- **AIM OF THE TASK**: Restate word for word the lines that run from the one containing "Find the purple" to the last line of the data, both ends included.

- **GIVEN DATA**:

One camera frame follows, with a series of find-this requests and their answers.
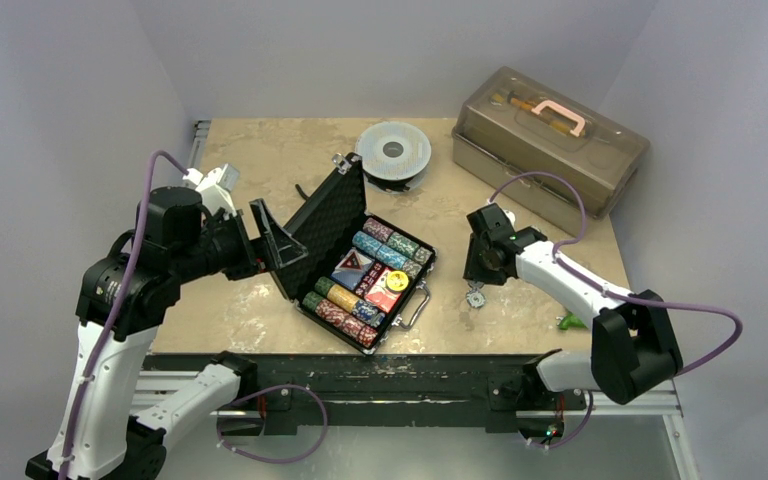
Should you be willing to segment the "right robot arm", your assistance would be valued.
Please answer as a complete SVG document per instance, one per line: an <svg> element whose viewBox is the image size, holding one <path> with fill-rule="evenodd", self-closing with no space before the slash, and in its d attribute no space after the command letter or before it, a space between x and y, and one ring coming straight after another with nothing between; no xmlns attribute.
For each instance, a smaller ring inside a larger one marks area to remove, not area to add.
<svg viewBox="0 0 768 480"><path fill-rule="evenodd" d="M465 280L501 286L518 279L548 294L583 322L590 349L544 353L524 366L521 392L544 407L567 390L599 391L625 405L672 379L684 361L661 298L651 290L615 292L532 227L515 230L497 204L467 216Z"/></svg>

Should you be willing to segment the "red triangular all-in marker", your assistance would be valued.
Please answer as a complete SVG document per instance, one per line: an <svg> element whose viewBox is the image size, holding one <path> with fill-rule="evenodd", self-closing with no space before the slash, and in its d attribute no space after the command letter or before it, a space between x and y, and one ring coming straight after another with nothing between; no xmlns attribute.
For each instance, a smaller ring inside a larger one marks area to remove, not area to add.
<svg viewBox="0 0 768 480"><path fill-rule="evenodd" d="M356 249L351 249L344 257L341 267L351 271L366 272L373 263L374 261L370 257Z"/></svg>

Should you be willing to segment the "black poker set case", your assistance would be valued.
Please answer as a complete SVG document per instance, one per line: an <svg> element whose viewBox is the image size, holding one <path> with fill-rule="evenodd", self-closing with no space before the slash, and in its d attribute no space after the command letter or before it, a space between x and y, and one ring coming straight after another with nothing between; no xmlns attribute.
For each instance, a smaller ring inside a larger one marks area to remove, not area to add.
<svg viewBox="0 0 768 480"><path fill-rule="evenodd" d="M337 154L335 167L285 228L306 256L273 277L284 297L306 317L365 355L394 326L416 320L402 311L426 279L436 249L367 206L362 158Z"/></svg>

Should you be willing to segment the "white blue chip five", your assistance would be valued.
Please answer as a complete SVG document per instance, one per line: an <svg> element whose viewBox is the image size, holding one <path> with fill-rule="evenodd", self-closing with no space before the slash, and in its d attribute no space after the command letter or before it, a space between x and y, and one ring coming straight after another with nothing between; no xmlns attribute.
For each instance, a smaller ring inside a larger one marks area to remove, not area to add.
<svg viewBox="0 0 768 480"><path fill-rule="evenodd" d="M470 291L466 294L467 303L471 308L480 309L486 304L485 295L478 290Z"/></svg>

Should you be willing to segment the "blue playing card deck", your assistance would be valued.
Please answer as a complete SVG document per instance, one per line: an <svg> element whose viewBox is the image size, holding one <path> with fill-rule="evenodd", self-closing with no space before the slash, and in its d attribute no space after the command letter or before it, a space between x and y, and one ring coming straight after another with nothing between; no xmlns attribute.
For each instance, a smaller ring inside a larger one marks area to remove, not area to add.
<svg viewBox="0 0 768 480"><path fill-rule="evenodd" d="M353 291L367 271L366 272L351 271L351 270L342 268L341 263L343 262L343 259L347 255L347 253L338 261L338 263L336 264L336 266L334 267L334 269L330 274L330 278L336 283L345 287L346 289Z"/></svg>

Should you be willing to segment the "yellow big blind button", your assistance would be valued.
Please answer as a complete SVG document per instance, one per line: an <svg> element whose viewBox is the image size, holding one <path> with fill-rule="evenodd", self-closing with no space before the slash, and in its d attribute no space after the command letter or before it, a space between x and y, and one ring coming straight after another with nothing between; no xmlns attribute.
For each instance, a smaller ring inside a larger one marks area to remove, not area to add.
<svg viewBox="0 0 768 480"><path fill-rule="evenodd" d="M385 280L388 290L400 293L406 290L410 284L410 277L401 270L390 271Z"/></svg>

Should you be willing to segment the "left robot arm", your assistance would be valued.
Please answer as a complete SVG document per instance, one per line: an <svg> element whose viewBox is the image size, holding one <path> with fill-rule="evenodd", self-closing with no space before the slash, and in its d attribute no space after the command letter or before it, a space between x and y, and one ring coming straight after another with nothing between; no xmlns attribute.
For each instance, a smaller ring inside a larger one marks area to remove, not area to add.
<svg viewBox="0 0 768 480"><path fill-rule="evenodd" d="M173 445L203 416L255 402L256 363L225 351L159 405L132 412L145 357L185 284L215 274L246 279L306 257L262 200L250 207L257 238L247 235L238 211L210 210L192 189L161 187L144 196L135 229L83 276L64 418L52 445L28 461L27 477L154 479Z"/></svg>

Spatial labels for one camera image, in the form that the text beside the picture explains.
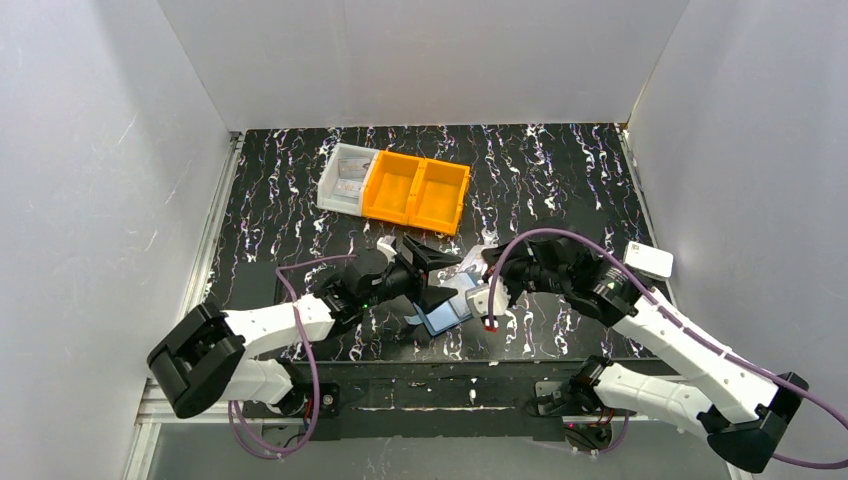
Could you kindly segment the blue card holder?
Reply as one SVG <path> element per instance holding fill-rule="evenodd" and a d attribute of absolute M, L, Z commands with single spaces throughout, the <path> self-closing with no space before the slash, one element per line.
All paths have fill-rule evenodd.
<path fill-rule="evenodd" d="M 423 325 L 431 337 L 446 332 L 471 318 L 472 314 L 465 294 L 478 286 L 479 282 L 480 275 L 474 272 L 461 272 L 446 279 L 440 287 L 455 289 L 457 293 L 453 297 L 428 314 L 423 314 L 416 305 L 413 305 L 416 314 L 404 316 L 404 320 L 411 326 Z"/>

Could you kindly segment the credit card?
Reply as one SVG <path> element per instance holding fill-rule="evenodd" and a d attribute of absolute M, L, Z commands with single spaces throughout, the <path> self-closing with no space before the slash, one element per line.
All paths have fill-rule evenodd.
<path fill-rule="evenodd" d="M 340 179 L 363 180 L 367 176 L 372 157 L 342 157 L 338 162 Z"/>
<path fill-rule="evenodd" d="M 488 269 L 488 264 L 484 260 L 482 252 L 487 248 L 486 245 L 475 245 L 472 247 L 463 260 L 457 267 L 459 273 L 470 275 L 474 279 L 481 279 L 483 274 Z"/>
<path fill-rule="evenodd" d="M 333 195 L 348 198 L 350 201 L 358 201 L 361 191 L 362 184 L 360 182 L 348 182 L 340 179 L 333 188 Z"/>

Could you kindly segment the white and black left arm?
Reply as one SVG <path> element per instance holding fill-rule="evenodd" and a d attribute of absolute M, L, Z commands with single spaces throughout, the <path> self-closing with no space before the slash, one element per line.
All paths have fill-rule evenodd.
<path fill-rule="evenodd" d="M 431 284 L 431 273 L 461 263 L 409 236 L 384 236 L 374 247 L 345 256 L 311 293 L 250 310 L 196 305 L 151 350 L 146 363 L 180 419 L 219 401 L 255 401 L 281 409 L 299 387 L 293 368 L 263 354 L 321 342 L 359 324 L 372 307 L 398 297 L 430 313 L 457 296 Z"/>

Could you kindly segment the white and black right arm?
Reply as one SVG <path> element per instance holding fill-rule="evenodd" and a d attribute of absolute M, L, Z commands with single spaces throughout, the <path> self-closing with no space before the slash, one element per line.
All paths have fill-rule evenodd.
<path fill-rule="evenodd" d="M 769 379 L 734 362 L 730 348 L 677 312 L 644 278 L 592 241 L 542 228 L 487 248 L 484 279 L 495 297 L 482 314 L 499 315 L 523 293 L 564 297 L 580 315 L 636 340 L 685 378 L 679 384 L 591 356 L 567 382 L 540 396 L 539 413 L 583 408 L 637 412 L 695 435 L 725 462 L 761 473 L 801 404 L 808 383 L 789 372 Z"/>

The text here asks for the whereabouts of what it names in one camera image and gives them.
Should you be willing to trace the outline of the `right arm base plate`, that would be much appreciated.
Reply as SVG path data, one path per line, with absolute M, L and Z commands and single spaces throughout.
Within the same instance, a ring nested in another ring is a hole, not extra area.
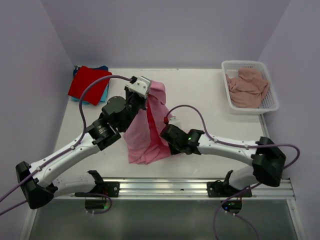
M 221 180 L 208 181 L 206 183 L 206 190 L 209 198 L 228 198 L 240 192 L 240 190 Z

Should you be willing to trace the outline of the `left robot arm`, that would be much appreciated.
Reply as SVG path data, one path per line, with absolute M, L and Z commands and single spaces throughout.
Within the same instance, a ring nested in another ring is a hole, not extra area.
M 150 82 L 142 80 L 126 85 L 125 97 L 110 98 L 99 118 L 84 126 L 84 132 L 73 142 L 43 160 L 31 164 L 23 161 L 15 167 L 20 188 L 31 209 L 41 208 L 61 195 L 100 197 L 106 193 L 104 180 L 96 170 L 70 180 L 63 180 L 60 175 L 119 140 L 139 111 L 147 108 L 150 86 Z

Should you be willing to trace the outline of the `pink t shirt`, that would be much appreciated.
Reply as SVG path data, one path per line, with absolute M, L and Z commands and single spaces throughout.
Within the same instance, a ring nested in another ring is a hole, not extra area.
M 147 109 L 140 110 L 123 135 L 130 164 L 151 164 L 170 157 L 168 143 L 160 137 L 169 112 L 166 106 L 166 88 L 153 81 L 148 93 Z

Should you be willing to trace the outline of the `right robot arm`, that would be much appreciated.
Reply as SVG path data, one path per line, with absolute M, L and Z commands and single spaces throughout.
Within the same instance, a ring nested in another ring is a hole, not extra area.
M 239 170 L 227 172 L 223 181 L 215 181 L 209 187 L 220 196 L 235 196 L 237 193 L 258 183 L 279 187 L 285 154 L 267 137 L 258 141 L 228 140 L 207 135 L 203 130 L 191 129 L 184 132 L 178 126 L 167 124 L 160 133 L 173 155 L 214 155 L 244 163 Z

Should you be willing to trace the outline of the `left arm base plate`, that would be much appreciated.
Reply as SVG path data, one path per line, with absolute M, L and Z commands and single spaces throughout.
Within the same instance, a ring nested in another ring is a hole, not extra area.
M 102 194 L 110 198 L 117 198 L 120 192 L 120 183 L 118 181 L 105 181 L 102 187 Z

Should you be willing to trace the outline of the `white plastic basket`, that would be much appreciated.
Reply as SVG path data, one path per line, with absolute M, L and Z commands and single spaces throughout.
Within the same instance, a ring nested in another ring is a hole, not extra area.
M 230 78 L 238 77 L 239 69 L 250 68 L 258 70 L 261 76 L 270 82 L 269 90 L 262 100 L 259 108 L 241 108 L 234 105 L 231 101 L 230 92 L 228 89 L 227 76 Z M 272 83 L 272 79 L 266 65 L 260 61 L 250 60 L 225 60 L 221 63 L 223 72 L 223 82 L 230 112 L 238 115 L 263 115 L 268 112 L 275 112 L 279 109 L 278 98 Z

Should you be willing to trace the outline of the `beige t shirt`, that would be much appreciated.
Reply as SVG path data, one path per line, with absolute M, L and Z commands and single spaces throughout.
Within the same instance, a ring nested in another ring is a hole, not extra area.
M 225 77 L 230 100 L 238 108 L 259 108 L 271 85 L 255 68 L 243 67 L 238 70 L 238 77 Z

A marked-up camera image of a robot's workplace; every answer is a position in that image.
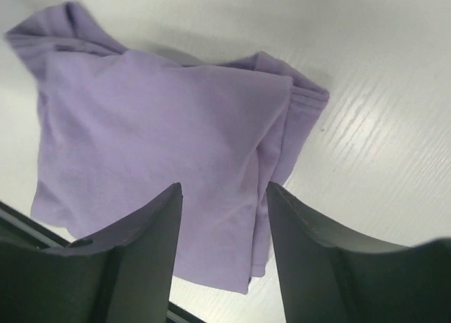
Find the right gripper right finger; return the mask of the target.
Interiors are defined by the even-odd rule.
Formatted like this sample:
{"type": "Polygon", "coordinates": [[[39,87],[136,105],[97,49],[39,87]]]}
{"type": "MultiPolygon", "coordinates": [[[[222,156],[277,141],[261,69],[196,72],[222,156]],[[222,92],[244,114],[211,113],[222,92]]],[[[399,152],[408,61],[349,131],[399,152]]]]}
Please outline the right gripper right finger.
{"type": "Polygon", "coordinates": [[[450,239],[414,247],[350,229],[269,183],[288,322],[449,322],[450,239]]]}

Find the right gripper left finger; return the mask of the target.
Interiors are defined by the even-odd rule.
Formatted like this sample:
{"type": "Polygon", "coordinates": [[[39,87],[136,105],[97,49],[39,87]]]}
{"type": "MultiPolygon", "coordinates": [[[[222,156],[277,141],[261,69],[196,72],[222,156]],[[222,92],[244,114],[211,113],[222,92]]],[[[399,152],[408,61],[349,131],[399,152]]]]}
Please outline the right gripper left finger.
{"type": "Polygon", "coordinates": [[[1,206],[2,322],[165,322],[183,194],[67,242],[1,206]]]}

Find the purple t shirt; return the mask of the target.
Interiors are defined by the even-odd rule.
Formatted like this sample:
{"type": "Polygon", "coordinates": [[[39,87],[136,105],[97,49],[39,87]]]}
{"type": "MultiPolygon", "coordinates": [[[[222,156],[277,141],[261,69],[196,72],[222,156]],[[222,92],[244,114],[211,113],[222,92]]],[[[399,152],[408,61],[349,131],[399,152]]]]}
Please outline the purple t shirt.
{"type": "Polygon", "coordinates": [[[75,2],[5,38],[39,92],[31,215],[82,238],[180,183],[174,275],[247,293],[268,261],[266,187],[292,173],[328,91],[263,52],[189,66],[129,49],[75,2]]]}

- **RESPONSE AREA**:
Find the purple t shirt; return the mask of the target.
Interiors are defined by the even-odd rule.
Formatted like this sample:
{"type": "Polygon", "coordinates": [[[39,87],[136,105],[97,49],[39,87]]]}
{"type": "MultiPolygon", "coordinates": [[[[222,156],[277,141],[261,69],[196,72],[222,156]],[[222,92],[244,114],[211,113],[222,92]]],[[[399,152],[408,61],[349,131],[399,152]]]]}
Please outline the purple t shirt.
{"type": "Polygon", "coordinates": [[[75,2],[5,38],[39,92],[31,215],[82,238],[180,183],[174,275],[247,293],[268,261],[266,187],[292,173],[328,91],[263,52],[189,66],[129,49],[75,2]]]}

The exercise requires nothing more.